WORK REQUEST: Only one stretch of the records below is wanted: the lines from the one holding "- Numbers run" through the one holding "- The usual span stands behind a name". Return it exactly, both ends included.
■ ■ ■ ■
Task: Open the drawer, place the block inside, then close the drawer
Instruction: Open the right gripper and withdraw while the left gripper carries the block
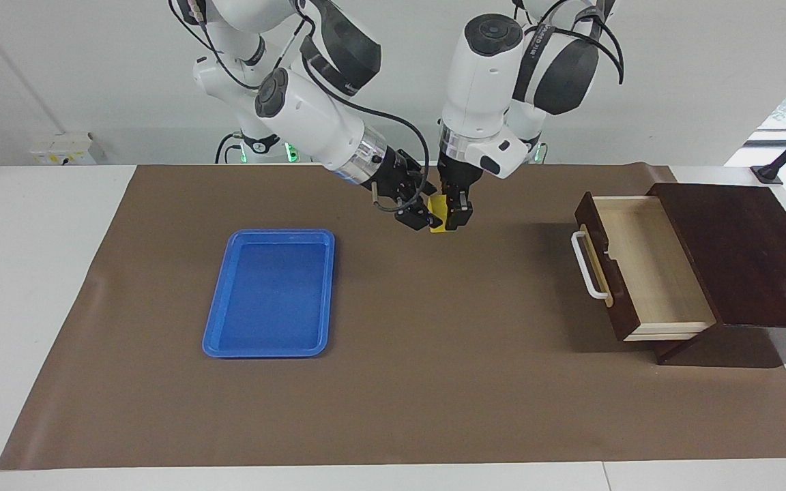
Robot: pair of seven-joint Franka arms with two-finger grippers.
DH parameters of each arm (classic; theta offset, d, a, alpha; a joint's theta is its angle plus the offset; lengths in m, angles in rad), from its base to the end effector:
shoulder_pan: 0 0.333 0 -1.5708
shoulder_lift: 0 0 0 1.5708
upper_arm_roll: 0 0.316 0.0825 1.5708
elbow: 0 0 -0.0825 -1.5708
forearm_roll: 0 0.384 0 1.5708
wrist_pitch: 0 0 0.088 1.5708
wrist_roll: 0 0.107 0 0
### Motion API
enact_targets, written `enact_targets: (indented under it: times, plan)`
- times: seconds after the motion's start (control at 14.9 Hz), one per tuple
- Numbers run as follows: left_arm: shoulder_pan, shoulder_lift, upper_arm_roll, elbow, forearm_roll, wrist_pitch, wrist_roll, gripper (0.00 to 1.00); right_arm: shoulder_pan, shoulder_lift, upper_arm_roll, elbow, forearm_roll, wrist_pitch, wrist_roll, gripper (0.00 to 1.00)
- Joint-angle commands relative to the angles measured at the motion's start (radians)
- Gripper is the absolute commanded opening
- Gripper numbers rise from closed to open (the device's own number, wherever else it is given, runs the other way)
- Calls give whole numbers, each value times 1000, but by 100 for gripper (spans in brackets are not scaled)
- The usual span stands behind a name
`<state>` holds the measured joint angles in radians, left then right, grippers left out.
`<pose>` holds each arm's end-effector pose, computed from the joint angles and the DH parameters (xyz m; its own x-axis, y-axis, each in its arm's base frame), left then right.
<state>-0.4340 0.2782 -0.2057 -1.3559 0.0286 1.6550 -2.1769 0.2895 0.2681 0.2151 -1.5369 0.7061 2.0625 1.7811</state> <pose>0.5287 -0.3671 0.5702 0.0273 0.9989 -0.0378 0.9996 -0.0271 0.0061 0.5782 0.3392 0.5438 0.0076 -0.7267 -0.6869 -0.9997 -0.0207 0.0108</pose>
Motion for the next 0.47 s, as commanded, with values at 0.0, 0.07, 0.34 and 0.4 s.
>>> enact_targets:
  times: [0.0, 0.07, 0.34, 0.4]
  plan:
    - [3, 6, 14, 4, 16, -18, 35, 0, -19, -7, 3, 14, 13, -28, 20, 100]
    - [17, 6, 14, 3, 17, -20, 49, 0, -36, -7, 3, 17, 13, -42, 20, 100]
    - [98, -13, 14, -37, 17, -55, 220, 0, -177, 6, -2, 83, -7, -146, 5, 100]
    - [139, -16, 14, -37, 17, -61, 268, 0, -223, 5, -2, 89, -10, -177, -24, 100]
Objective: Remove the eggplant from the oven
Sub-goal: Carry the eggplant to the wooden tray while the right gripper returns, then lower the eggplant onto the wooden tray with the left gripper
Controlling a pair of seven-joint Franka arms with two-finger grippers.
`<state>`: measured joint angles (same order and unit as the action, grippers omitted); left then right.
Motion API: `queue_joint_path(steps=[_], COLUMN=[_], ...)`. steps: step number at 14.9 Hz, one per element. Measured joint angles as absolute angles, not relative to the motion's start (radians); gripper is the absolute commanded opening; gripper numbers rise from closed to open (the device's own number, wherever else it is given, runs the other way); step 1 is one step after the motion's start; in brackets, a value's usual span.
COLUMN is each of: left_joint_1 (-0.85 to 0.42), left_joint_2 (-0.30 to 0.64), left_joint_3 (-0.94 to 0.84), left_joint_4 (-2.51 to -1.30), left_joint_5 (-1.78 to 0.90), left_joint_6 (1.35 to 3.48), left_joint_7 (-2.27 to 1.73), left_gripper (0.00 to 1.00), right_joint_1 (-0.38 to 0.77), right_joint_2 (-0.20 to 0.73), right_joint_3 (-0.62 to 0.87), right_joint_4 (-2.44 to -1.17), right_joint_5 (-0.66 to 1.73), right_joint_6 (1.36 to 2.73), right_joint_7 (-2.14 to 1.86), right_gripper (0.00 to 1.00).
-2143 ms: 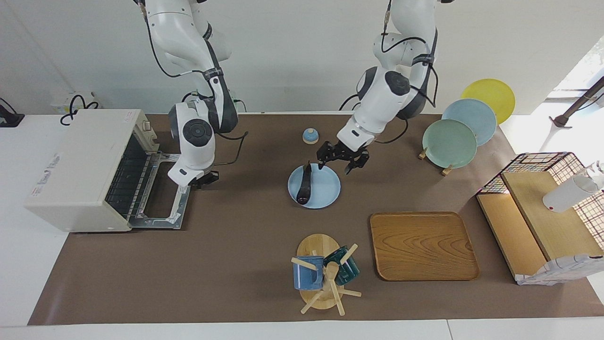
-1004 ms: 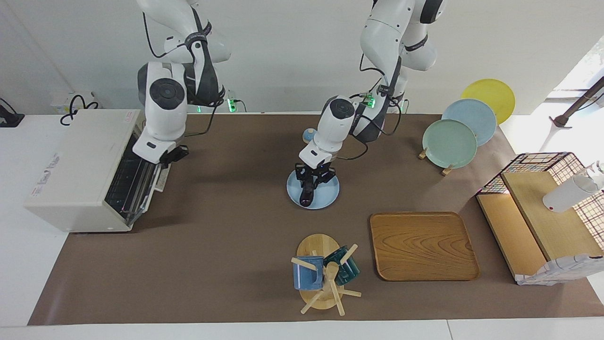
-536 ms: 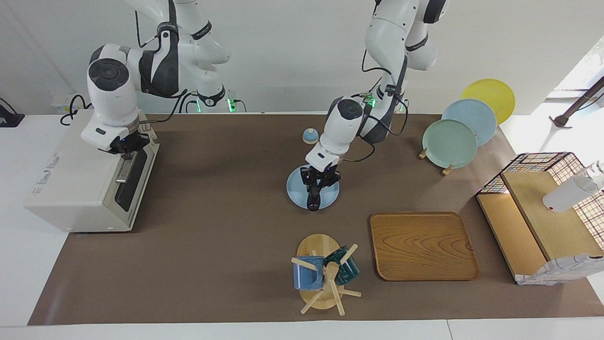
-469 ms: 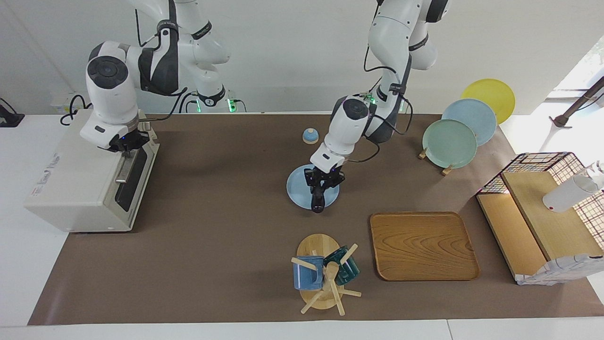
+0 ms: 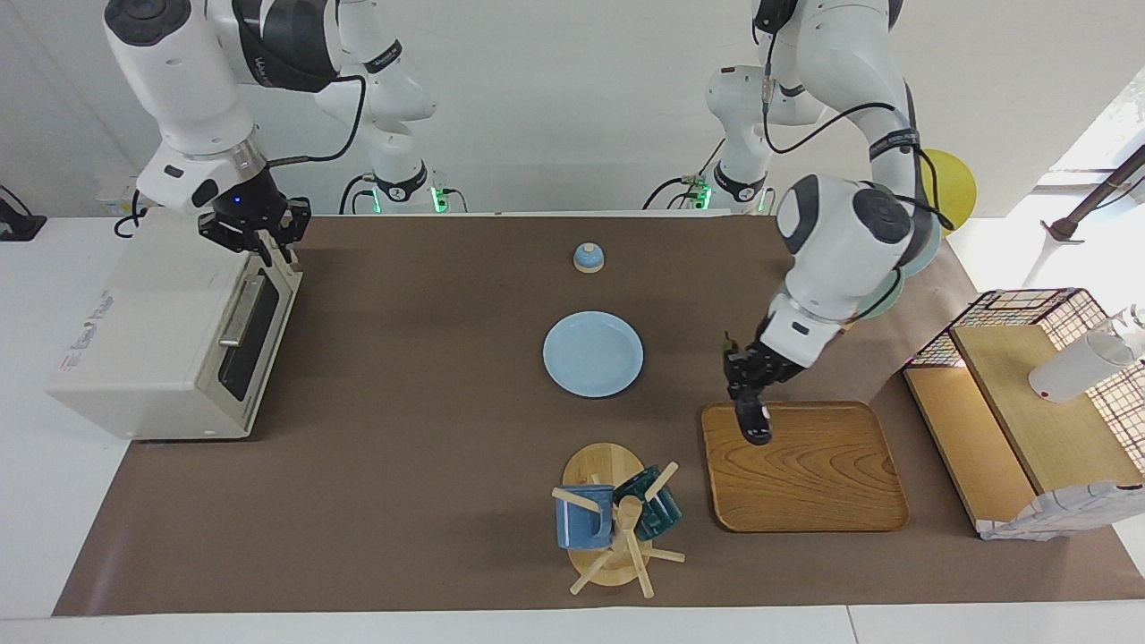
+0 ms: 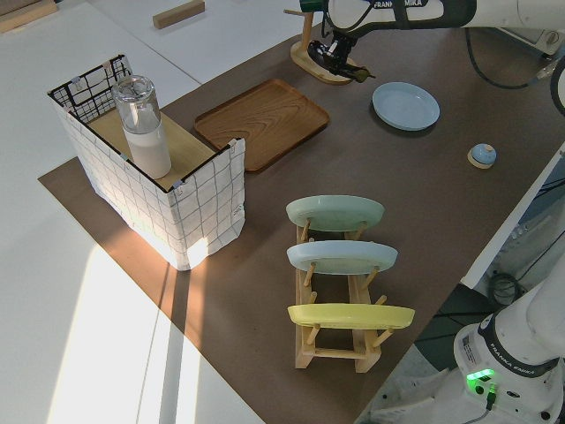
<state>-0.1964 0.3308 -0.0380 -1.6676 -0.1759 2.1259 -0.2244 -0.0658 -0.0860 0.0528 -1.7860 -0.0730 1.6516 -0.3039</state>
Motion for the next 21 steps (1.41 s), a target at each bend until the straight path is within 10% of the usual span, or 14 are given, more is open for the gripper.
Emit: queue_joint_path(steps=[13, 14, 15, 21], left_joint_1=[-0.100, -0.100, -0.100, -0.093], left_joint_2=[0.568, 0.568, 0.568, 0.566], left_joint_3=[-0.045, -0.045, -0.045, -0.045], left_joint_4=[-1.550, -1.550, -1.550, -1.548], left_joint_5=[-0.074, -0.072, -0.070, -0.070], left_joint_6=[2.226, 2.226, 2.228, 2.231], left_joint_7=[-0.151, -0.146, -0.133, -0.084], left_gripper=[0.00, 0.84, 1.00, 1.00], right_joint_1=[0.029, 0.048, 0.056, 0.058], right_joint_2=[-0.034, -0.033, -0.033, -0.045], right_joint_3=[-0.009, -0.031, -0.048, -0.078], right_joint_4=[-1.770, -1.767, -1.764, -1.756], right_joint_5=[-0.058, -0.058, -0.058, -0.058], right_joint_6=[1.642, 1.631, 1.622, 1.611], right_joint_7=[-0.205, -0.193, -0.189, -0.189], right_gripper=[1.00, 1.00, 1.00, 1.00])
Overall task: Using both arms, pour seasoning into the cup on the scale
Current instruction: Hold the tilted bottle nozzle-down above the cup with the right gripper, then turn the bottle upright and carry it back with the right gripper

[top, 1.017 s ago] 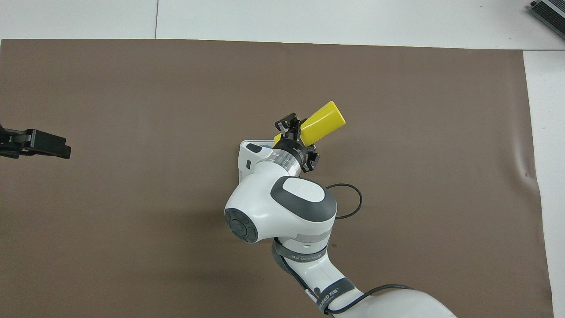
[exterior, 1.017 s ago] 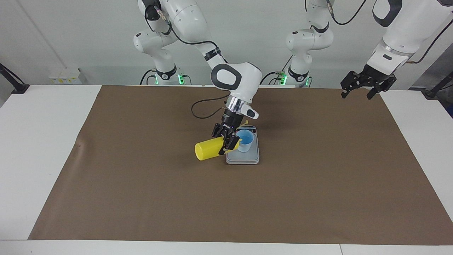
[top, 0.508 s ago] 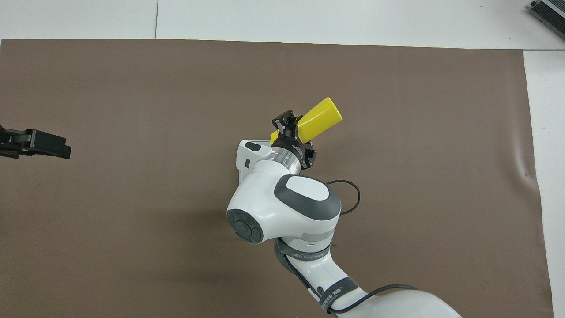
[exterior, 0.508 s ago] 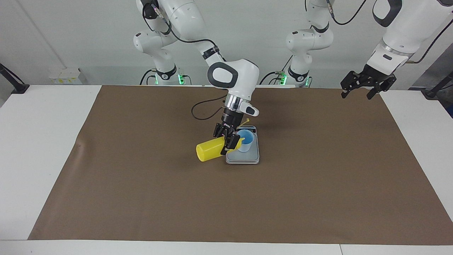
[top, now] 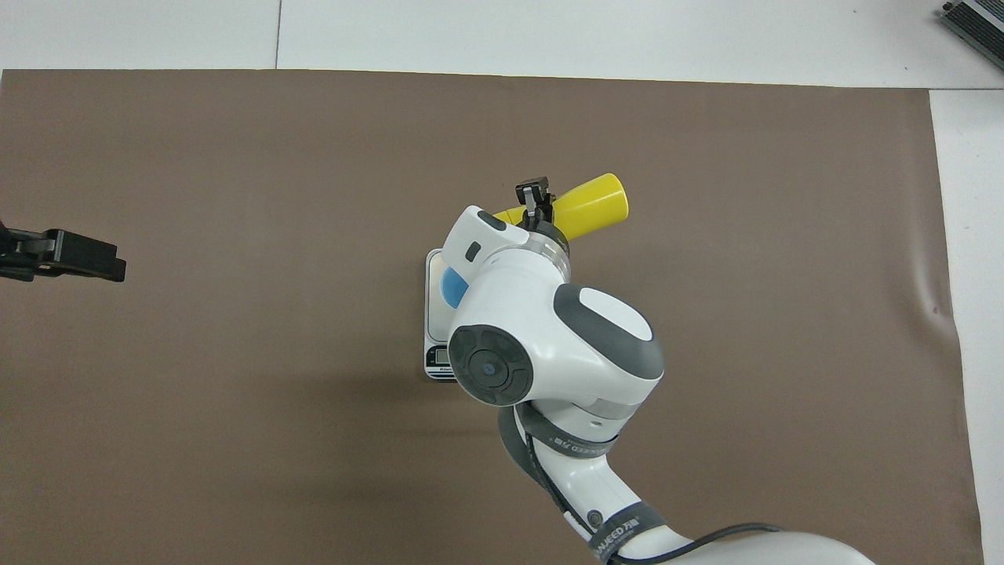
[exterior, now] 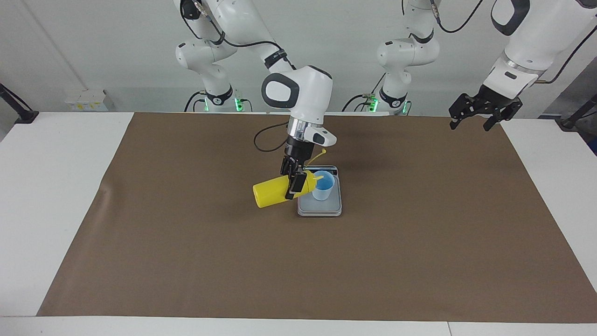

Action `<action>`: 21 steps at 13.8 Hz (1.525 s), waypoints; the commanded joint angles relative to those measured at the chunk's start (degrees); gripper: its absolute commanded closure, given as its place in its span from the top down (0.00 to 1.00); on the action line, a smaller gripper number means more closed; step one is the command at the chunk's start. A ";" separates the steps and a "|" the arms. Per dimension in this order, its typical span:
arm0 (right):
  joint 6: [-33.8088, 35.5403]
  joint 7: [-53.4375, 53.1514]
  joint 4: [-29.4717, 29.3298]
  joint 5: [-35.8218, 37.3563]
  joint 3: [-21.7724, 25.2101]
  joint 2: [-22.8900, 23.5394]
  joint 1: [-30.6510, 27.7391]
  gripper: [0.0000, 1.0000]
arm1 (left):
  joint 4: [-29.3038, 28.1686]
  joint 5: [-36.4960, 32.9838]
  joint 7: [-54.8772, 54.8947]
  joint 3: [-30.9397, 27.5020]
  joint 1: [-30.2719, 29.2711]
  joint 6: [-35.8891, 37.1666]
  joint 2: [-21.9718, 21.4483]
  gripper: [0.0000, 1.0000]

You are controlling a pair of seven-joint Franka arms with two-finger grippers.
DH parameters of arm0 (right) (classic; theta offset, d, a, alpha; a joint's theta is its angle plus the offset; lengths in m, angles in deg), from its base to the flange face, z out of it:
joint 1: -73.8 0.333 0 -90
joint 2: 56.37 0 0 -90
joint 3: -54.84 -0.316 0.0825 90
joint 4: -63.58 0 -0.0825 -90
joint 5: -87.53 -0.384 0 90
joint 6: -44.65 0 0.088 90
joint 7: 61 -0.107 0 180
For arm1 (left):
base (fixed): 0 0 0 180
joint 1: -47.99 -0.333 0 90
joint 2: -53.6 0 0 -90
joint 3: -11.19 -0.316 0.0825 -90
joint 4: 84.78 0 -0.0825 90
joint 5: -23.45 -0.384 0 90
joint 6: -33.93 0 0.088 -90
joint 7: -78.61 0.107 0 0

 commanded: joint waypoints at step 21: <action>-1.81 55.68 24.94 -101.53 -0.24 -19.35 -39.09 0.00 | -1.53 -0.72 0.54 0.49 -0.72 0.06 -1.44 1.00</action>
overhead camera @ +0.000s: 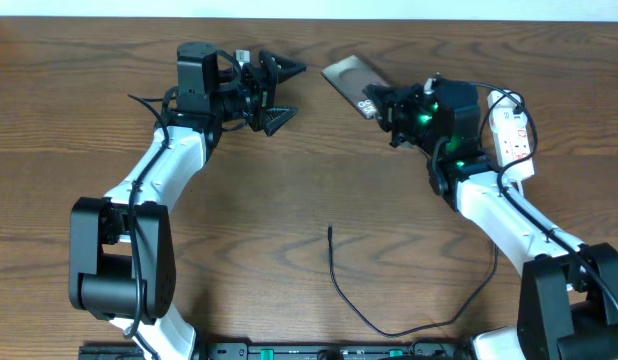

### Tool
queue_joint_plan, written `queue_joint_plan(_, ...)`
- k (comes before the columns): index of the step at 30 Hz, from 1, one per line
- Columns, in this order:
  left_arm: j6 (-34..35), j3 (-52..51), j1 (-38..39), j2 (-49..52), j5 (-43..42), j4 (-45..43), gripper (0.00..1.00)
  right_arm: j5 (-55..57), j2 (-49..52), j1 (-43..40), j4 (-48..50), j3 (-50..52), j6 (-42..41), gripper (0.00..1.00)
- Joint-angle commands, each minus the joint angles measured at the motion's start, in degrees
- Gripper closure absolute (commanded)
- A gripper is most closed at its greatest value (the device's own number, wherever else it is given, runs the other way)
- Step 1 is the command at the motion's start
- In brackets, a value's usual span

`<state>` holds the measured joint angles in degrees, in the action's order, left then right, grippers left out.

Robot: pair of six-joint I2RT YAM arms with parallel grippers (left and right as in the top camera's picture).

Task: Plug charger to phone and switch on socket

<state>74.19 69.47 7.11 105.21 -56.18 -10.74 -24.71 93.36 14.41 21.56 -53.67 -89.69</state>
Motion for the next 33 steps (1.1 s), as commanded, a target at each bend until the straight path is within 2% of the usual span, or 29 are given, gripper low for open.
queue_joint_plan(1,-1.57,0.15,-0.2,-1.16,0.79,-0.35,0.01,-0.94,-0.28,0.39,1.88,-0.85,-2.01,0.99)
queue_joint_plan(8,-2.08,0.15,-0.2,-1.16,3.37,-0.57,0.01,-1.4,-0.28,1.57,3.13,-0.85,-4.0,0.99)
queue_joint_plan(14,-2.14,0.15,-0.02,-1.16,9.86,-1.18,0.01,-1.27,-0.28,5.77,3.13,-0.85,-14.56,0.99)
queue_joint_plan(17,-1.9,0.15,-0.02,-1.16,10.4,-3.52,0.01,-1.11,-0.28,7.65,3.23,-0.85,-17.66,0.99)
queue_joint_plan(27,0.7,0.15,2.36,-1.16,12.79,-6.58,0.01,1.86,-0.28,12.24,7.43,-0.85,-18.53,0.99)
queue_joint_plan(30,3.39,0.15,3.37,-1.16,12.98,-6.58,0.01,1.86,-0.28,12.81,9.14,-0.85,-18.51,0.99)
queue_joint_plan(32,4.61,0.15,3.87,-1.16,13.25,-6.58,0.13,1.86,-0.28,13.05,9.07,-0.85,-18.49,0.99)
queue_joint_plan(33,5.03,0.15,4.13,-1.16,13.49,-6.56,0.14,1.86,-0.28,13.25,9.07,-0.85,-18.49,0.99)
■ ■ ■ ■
REPLY:
- Numbers run as follows: left_arm: shoulder_pan, shoulder_lift, upper_arm_roll, elbow, forearm_roll, wrist_pitch, wrist_roll, gripper (0.00 to 1.00); right_arm: shoulder_pan, shoulder_lift, upper_arm_roll, elbow, forearm_roll, wrist_pitch, wrist_roll, gripper (0.00 to 1.00)
- Joint-angle commands relative to the angles measured at the motion's start (radians)
- Gripper is the absolute commanded opening
- Gripper numbers rise from closed to open (the device's own number, wherever else it is given, runs the other way)
- Calls give whole numbers, each value times 1000, but by 100 for gripper (spans in brackets are not scaled)
- The usual span stands behind a name

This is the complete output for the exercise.